概要
足利尊氏(高氏)の弟。当初は北条高時から一字拝領して「高国」と名乗っていた。
尊氏に従い、北条得宗家が牛耳る鎌倉幕府の打倒に参加。
復位した後醍醐天皇の建武政権では、成良親王を奉じて鎌倉に赴いた。この時期、中央政界で失脚した(尊氏の政敵でもある)護良親王を預かって幽閉する。
しかし、高時の子である北条時行が蜂起して鎌倉に迫ると、かなり戦が下手であったらしい直義は鎌倉を放棄せざるを得なくなり、成良親王は京都へ戻したが、護良親王はどさくさ紛れに抹殺した。
あまりの苦境を見かねて(後醍醐天皇には無断で)合流した尊氏の指揮で鎌倉を奪回する事ができたが、(おもに直義が)戦功を立てた配下に恩賞を勝手に配分したせいで、今度は尊氏が追討される羽目になる。新田義貞らが率いる軍勢に対して、直義が迎撃するが敗れてしまい、ようやく鬱状態から復帰した尊氏が勝利、そのあと京都へ進撃→九州へ逃走→再び京都へ進撃という具合に(文字通り)東奔西走する尊氏を(おもに政治面で)補佐し続ける。
しかし、厳格で保守的な直義と、革新的でテキトーな執事(=家老)の高師直が対立し、師直派に襲撃されて出家を余儀なくされるが、直義は師直討伐を名目として南朝に便宜的に付く。そして師直は殺害されるが、今度は尊氏が南朝に付いて(便宜的だと思いたいが、尊氏なのでどこまで便宜的だったのか疑ってしまう)直義を攻撃。敗北して捕らえられた直義は直後に不審死した。
しかし直義派は、尊氏の庶子(しかも認知を拒み続けた)であり直義の養子である足利直冬に従って抵抗を続けた。また、尊氏と直義の外戚にあたる上杉家は、直義寄りだったために一時的に逼塞するが、関東公方の執事(のちの関東管領)として復権する。
評価
天衣無縫な兄に翻弄される生真面目な弟、というイメージ。兄は実際に度を越した天然で、天才的過ぎて室町幕府を崩壊の瀬戸際に追いやったくらいなので、なおさら生真面目さが印象深い。

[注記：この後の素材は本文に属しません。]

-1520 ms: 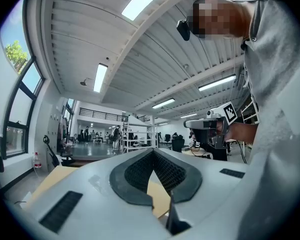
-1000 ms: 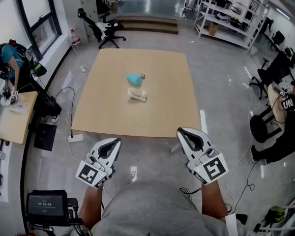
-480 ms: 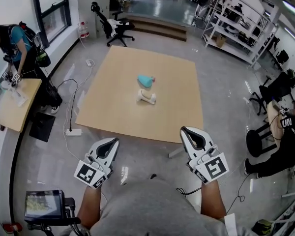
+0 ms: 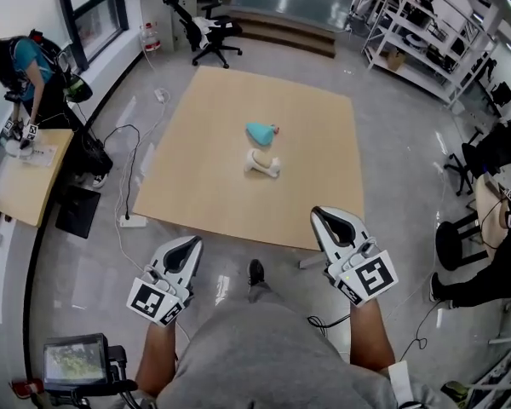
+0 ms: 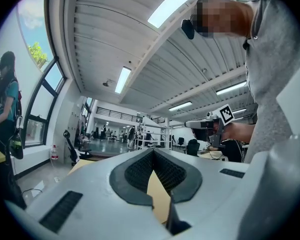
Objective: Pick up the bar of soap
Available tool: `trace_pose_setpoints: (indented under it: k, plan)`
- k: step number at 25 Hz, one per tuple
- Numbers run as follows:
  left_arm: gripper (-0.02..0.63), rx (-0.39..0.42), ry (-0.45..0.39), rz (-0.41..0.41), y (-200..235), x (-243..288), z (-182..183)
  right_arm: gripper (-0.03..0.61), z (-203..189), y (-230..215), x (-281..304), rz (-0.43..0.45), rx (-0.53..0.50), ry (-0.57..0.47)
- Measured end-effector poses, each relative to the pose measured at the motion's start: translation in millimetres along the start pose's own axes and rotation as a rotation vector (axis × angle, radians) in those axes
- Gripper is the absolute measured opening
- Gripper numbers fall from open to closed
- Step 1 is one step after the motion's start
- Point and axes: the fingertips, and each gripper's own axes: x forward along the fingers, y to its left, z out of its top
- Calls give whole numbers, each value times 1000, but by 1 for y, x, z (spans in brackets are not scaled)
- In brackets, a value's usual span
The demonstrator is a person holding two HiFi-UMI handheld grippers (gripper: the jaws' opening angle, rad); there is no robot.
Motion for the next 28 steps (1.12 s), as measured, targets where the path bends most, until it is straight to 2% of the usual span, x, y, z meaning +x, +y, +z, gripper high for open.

自分が権力者であるためお中元にあたる八朔を貰わないなど、禁欲的なエピソードも持つ(なお、尊氏の場合は、貰っておいて全部他人に贈るとか)。
尊氏を将軍に任命した光厳上皇を侮辱した土岐頼遠を、これまでの武功など構わずに容赦なく斬首したなど、筋道を大事にする厳格な面も見せる。
だが、この完璧超人にも欠陥はあり、武家の名門でありながら戦争に弱いという致命的な弱点があった。引きこもりで躁鬱質の尊氏の(もしかしたら数少ない)長所が戦争の指揮であり、この兄弟は能力を補うという点で理想的なコンビであった。
その仲好かった兄と後に対立し、敗れて囚われ世を去る悲劇的な幕切れから、南北朝ファンによる人気は高い。